It’s not Seongwoo’s character to spite his friends but the first thing on his to-do list for tomorrow is to ruin Jaehwan’s life for making Seongwoo second-guess every single aspect of his already sorry love life. 

 

 

 

* * *

 

 

 

“Right, okay, so I’m thinking it’s just, uh, like protective instinct? Maybe? You know? When you find out that your younger sibling—I’m really sorry, I actually have no idea if you have siblings or not because we don’t really talk about this—is dating or something and you’re like, ‘wow, that’s terrible and I want to set the world on fire to protect my precious family from the dangers of a broken heart’?”

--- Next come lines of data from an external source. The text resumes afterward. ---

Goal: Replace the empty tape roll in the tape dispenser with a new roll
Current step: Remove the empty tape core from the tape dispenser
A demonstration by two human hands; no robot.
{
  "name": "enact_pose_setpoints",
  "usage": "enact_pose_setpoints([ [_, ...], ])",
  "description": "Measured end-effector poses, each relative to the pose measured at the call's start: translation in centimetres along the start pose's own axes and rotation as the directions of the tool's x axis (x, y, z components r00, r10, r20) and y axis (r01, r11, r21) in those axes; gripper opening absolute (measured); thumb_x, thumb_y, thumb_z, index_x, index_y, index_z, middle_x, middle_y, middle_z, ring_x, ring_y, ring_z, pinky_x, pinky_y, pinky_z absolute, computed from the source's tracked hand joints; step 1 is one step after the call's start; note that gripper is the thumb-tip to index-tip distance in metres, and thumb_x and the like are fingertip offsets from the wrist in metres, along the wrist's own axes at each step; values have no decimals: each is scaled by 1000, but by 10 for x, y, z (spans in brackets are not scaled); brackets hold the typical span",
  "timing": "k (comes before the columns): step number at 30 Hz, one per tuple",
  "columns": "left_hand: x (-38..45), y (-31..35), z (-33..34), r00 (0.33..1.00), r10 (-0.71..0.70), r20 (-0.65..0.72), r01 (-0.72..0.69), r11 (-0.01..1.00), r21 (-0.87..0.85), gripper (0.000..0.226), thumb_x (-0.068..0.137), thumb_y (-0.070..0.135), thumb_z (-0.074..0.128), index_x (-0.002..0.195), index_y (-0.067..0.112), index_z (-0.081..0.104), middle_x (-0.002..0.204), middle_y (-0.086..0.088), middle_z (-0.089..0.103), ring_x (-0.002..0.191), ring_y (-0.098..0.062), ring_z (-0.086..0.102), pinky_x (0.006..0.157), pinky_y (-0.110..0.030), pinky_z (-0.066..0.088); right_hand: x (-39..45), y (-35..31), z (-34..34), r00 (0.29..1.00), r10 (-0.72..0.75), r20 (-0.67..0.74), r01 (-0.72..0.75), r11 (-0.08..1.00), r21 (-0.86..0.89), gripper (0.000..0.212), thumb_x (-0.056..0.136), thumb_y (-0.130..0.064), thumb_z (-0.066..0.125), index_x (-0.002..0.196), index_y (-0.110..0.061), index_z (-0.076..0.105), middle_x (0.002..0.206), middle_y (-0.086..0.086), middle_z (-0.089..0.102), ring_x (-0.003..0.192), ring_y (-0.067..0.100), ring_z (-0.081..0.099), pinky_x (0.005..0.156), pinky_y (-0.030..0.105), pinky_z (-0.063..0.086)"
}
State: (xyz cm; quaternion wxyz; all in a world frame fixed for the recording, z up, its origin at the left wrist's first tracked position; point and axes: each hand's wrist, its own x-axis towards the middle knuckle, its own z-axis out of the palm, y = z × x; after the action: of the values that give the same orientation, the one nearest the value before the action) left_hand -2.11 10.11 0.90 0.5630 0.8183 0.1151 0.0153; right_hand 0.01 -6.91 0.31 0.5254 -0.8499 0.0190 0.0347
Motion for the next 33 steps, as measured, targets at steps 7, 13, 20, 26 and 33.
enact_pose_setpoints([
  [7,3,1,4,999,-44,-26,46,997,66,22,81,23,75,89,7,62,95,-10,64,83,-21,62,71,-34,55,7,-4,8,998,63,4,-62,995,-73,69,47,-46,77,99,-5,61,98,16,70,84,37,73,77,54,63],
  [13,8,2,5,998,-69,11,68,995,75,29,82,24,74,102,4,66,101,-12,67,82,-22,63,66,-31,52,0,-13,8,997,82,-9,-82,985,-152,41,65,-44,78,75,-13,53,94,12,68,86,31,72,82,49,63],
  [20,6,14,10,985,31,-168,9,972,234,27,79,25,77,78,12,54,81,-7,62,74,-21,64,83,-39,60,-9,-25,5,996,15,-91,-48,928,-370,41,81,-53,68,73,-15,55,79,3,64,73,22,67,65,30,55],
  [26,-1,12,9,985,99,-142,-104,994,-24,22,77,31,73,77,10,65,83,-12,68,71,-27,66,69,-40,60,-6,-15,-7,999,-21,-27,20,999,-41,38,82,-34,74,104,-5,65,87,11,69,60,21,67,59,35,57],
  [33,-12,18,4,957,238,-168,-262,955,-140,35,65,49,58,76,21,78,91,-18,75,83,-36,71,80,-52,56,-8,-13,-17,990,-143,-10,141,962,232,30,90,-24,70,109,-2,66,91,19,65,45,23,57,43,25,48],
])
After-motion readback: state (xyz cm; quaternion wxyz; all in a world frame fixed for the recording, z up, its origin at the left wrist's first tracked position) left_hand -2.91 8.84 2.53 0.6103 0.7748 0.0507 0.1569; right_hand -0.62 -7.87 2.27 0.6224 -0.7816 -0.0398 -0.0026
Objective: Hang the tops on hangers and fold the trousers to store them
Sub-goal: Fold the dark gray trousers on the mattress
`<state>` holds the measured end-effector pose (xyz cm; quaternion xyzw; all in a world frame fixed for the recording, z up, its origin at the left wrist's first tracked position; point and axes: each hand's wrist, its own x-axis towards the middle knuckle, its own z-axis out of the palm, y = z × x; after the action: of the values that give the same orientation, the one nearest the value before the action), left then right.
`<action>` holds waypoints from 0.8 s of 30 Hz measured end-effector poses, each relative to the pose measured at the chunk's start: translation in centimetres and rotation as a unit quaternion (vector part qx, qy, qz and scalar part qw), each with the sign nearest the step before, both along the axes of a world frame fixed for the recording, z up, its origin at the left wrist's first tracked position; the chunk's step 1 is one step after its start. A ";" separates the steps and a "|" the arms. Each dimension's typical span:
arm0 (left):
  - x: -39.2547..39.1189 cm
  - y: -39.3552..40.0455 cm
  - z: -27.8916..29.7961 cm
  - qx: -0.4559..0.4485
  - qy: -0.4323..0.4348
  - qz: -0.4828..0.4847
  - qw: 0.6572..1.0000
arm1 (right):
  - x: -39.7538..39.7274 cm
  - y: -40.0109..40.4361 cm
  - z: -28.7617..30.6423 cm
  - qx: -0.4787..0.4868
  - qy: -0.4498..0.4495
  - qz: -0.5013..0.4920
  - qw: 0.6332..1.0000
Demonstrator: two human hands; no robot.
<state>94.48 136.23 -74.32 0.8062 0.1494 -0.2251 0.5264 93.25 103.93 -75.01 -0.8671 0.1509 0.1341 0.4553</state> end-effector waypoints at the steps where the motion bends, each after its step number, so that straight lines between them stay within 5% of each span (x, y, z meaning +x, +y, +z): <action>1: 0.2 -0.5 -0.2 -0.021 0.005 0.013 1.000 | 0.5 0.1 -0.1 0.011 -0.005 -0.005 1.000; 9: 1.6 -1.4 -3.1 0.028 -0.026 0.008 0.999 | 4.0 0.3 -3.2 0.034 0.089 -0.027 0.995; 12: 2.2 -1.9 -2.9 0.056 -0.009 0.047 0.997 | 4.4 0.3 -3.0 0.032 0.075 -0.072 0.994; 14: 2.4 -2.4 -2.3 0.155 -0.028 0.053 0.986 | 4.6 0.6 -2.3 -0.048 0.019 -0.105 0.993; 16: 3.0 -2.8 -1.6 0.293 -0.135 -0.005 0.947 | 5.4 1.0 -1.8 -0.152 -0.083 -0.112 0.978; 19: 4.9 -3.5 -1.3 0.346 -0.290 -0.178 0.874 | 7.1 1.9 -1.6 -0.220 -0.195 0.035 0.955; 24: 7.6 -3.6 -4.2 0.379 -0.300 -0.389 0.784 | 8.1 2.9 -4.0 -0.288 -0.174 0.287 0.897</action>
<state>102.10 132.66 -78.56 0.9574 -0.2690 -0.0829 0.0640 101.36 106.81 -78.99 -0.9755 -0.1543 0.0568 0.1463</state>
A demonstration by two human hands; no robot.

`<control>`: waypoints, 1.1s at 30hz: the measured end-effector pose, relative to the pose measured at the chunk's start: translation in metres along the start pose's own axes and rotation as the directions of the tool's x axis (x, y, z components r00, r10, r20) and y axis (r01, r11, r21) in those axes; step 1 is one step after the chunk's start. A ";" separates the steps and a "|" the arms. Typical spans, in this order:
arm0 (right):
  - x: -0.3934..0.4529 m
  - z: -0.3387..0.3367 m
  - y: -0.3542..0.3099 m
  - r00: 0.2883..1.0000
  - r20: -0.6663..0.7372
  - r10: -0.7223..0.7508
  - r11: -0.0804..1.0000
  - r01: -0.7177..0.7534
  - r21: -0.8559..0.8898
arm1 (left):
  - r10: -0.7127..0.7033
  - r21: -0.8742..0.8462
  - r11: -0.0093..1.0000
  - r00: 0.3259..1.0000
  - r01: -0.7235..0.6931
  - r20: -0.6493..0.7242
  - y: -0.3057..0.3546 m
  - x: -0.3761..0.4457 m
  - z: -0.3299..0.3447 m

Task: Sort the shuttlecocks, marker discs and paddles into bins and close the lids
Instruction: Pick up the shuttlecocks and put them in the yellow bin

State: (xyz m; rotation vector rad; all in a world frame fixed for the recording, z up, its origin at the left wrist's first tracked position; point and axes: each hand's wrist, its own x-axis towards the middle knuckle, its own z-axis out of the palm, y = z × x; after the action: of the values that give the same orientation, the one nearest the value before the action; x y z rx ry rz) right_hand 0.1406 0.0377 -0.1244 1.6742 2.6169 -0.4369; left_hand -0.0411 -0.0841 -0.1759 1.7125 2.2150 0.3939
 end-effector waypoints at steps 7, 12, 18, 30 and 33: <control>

Officer Shim looks up from the handcuffs he is very roughly clasping around the wrists of a criminal. The mild exasperation in his face is overshadowed only by what could potentially be wholehearted concern. 

"I, uh, I don't know what I'm saying anymore. See, I literally did not even consider the possibility of me having quote-on-quote _feelings_ for my best friend until my other friend brought it up and then the weird encounter yesterday happened. Now I’m haunted by it. Officer Shim, I’m literally haunted by it. It seems ridiculous and implausible but now I'm doubting myself. I’m too young to be plagued by the ghosts of yesteryear. I’m too young to be going through love struggles already.” Seongwoo lets out a long sigh. “Maybe I should just pretend nothing happened. It just, uuuuuggggh. It felt like we had more to talk about but neither of us wanted to talk and—”

“Spider-Man,” Officer Shim interjects calmly.

Seongwoo pauses. "Yeah?"

“Please take tonight off.”

 

 

 

* * *

 

 

 

Jaehwan is unrepentant, to no one’s surprise. 

Seongwoo, in particular, is especially unsurprised. And as his _samgak kimbap_ falls to pieces because of his haphazard out-of-order peeling of the wrapper, he thinks, with perhaps too much feeling, that the world is filled with metaphors. 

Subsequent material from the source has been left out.